There are veterans working in the child support program here in OCSE as well as in state and local offices across the nation. Thank you for your service to this country. Thank you, too, for your tireless work to help families reach financial independence through the child support program. It’s a big reason we’re able to keep a steady focus on improving services to veteran and military families within the child support caseload.
2019 — a year of learning
Through the OCSE Veterans and Military Liaison Network, we held webinars featuring impactful services across diverse settings. Ohio and Maryland spoke on trauma-informed care and representatives from the HHS Substance Abuse and Mental Health Services Administration Visit disclaimer page explained the work they do to support veterans. California and New Hampshire shared their tips about child support outreach on military bases and in rural communities, and ways to positively transform military and veteran outreach initiatives at the county level.

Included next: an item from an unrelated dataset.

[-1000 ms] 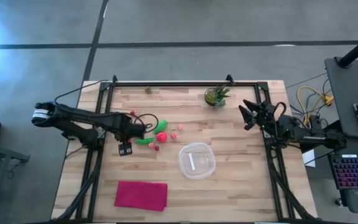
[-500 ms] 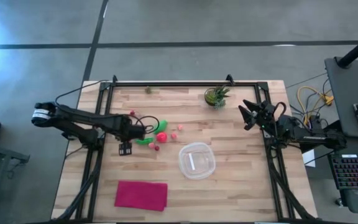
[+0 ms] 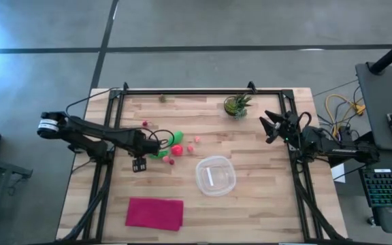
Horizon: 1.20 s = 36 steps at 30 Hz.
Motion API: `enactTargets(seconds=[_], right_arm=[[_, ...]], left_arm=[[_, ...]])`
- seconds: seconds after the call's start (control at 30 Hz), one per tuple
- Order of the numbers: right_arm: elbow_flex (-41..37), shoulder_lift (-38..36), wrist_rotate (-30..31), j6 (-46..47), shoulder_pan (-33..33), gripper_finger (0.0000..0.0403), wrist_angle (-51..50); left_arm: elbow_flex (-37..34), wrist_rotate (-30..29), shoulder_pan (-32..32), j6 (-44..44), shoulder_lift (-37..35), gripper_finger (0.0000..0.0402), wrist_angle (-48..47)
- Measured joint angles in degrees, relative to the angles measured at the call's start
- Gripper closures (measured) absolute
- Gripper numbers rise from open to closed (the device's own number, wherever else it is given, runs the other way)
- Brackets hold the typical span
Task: Pick and placing Produce into tupperware
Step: Put the bottom strawberry into the container
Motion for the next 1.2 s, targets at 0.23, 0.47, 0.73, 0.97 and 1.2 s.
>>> enactTargets(seconds=[0.23,0.47,0.73,0.97,1.2], right_arm=[[0.0,0.0,0.0,0.2,0.0,0.0161,-0.3],[0.0,0.0,0.0,0.2,0.0,0.0161,-0.4],[0.0,0.0,-0.1,0.2,0.0,0.0161,-0.4],[0.0,0.0,-0.2,0.1,0.0,0.0161,-0.6],[0.0,0.0,-0.1,0.0,0.0,0.0161,-0.7]], left_arm=[[-0.9,0.0,0.0,0.0,2.9,0.0162,0.4],[-0.8,0.0,0.0,0.0,7.7,0.0162,0.5],[-0.3,0.1,0.0,-0.1,8.4,0.0182,0.1],[-0.8,0.0,0.1,-0.1,7.0,0.0232,0.3],[-0.7,0.0,0.1,-0.1,7.7,0.0264,0.1]])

Experts from philanthropy, state governments, and the nonprofit sector in New York, Maryland, Ohio, and California highlighted ways they promote and sustain meaningful father engagement regardless of a father’s physical location or custodial situation. We even included information on ways that states and counties have been creative with implementing their fatherhood initiatives to work with noncustodial dads and prioritize fatherhood engagement as a critical factor in strengthening families. We’re interested in highlighting the innovations of more states, counties, and tribes in 2020, so please send us stories about how you’re implementing your engagement programs.
I encourage you to visit the OCSE Military and Veterans webpage. You’ll find items that will help you with outreach, like the Toolkit: Child Support Collaborations to Engage and Assist Veterans and the Handbook for Military Families. You’ll find "how-to" information based on proven service models, and tools like PowerPoint presentations, sample forms, and templates. The National Conference of State Legislatures Visit disclaimer page Military and Veterans Affairs website is another helpful resource with information on topics like military parent custody and visitation.
According to the Department of Veterans Affairs annual Project CHALENG Visit disclaimer page survey, one of the top ten unmet needs of male and female veterans — going back as far as 2010 — is legal help with child support issues. Join the fight to help us change that reality. The OCSE Veterans and Military Liaison Network is open to all child support professionals. Become a member by emailing us at OCSE.DPI@acf.hhs.gov or CSR.Editor@acf.hhs.gov. Help us expand veterans outreach nationally. Let’s continue to give back to the men and women who have nobly sacrificed for the liberties we enjoy in this country.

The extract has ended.